Sad, considering that I have an Adlib original, and I also have Sergey's adlib clone half-built (I need to finish soldering that one up..) - These I kind've wanted to setup within my 5160 or 8525, since Adlib and even the pre-SBPro2 Creative cards were out before I ever had my first computer.
 
I was looking at the ACE card since you can turn those things off with it

I have the ACE. It maxes out at 512Mb RAM, which takes some active managing of patches. I'd prefer the plug'n'play to go with P1, but they are hard to find. That was the card that sent Gravis broke, IIRC.

Rick
 
Demos, tracker music and games using tracker technology is what the GUS does very well. But for everything else, the GUS does ok, but there are better alternatives, be it Sound Blaster compatibility, Roland MT-32 and compatible MIDI modules or General MIDI.

So it really depends on what you want to do with it.

I did some comparisons with the GUS and while it does indeed sound better compared to Sound Blaster in tracker games, it still sounded pretty bad to my ears compared to what you get with MIDI.
 
I have the ACE. It maxes out at 512Mb RAM, which takes some active managing of patches. I'd prefer the plug'n'play to go with P1, but they are hard to find. That was the card that sent Gravis broke, IIRC.

Rick

The ACE can be upgraded to 1MB of RAM with a single chip.

I think DOOM 2 had support for the GUS but it sounded like hell for sfx.

Both Doom and Doom 2 support the GUS, directly for music, and for digital fx - it certainly shouldn't sound like hell.

I thought Doom was supposed to sound like Hell ;)

The GUS drivers in DOOM and DOOM II are not well-optimized. On my 486 they have issues with the ISA clock speed and give noticeably poorer performance than the SB drivers.

For the games that support it, the GUS will sound much cleaner than any Sound Blaster and with very modest system requirements.
 
The ACE can be upgraded to 1MB of RAM with a single chip.

That's something I'd like to do. Can you explain or point to sources for it? I've never had documentation beyond the user guide for the ACE.
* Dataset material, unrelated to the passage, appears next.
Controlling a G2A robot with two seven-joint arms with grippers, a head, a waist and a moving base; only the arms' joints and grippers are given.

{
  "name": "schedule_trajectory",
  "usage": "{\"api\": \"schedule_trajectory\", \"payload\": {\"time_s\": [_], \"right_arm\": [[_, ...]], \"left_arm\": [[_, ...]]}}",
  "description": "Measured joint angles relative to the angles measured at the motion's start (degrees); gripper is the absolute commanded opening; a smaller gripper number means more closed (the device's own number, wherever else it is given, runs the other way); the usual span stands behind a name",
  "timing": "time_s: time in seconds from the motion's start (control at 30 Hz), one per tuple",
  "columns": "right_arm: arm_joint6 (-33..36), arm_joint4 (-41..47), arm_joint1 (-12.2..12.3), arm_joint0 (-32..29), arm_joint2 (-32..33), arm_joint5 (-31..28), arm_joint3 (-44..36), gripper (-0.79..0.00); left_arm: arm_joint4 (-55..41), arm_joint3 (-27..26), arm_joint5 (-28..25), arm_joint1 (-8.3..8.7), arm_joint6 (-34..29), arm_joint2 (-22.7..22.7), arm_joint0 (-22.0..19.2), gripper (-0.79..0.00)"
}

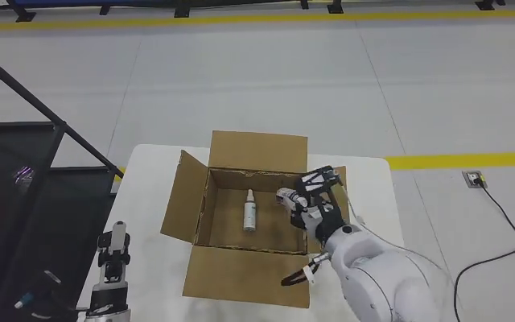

I always thought GUS sounded better than any Soundblasters of the same vintage, possibly because the samples were superior?

Rick
 
I always thought GUS sounded better than any Soundblasters of the same vintage, possibly because the samples were superior?
While I don't have any knowledge of the GUS internals, I'd guess that it can play each channel at a completely independent sample rate, whereas on non-wavetable cards this would have to be achieved by mixing down several software channels to a single output sample-rate (and likely only 11-22KHz!) That'll muddy any sound up pretty noticeably, whereas with hardware mixing it doesn't have to be an issue.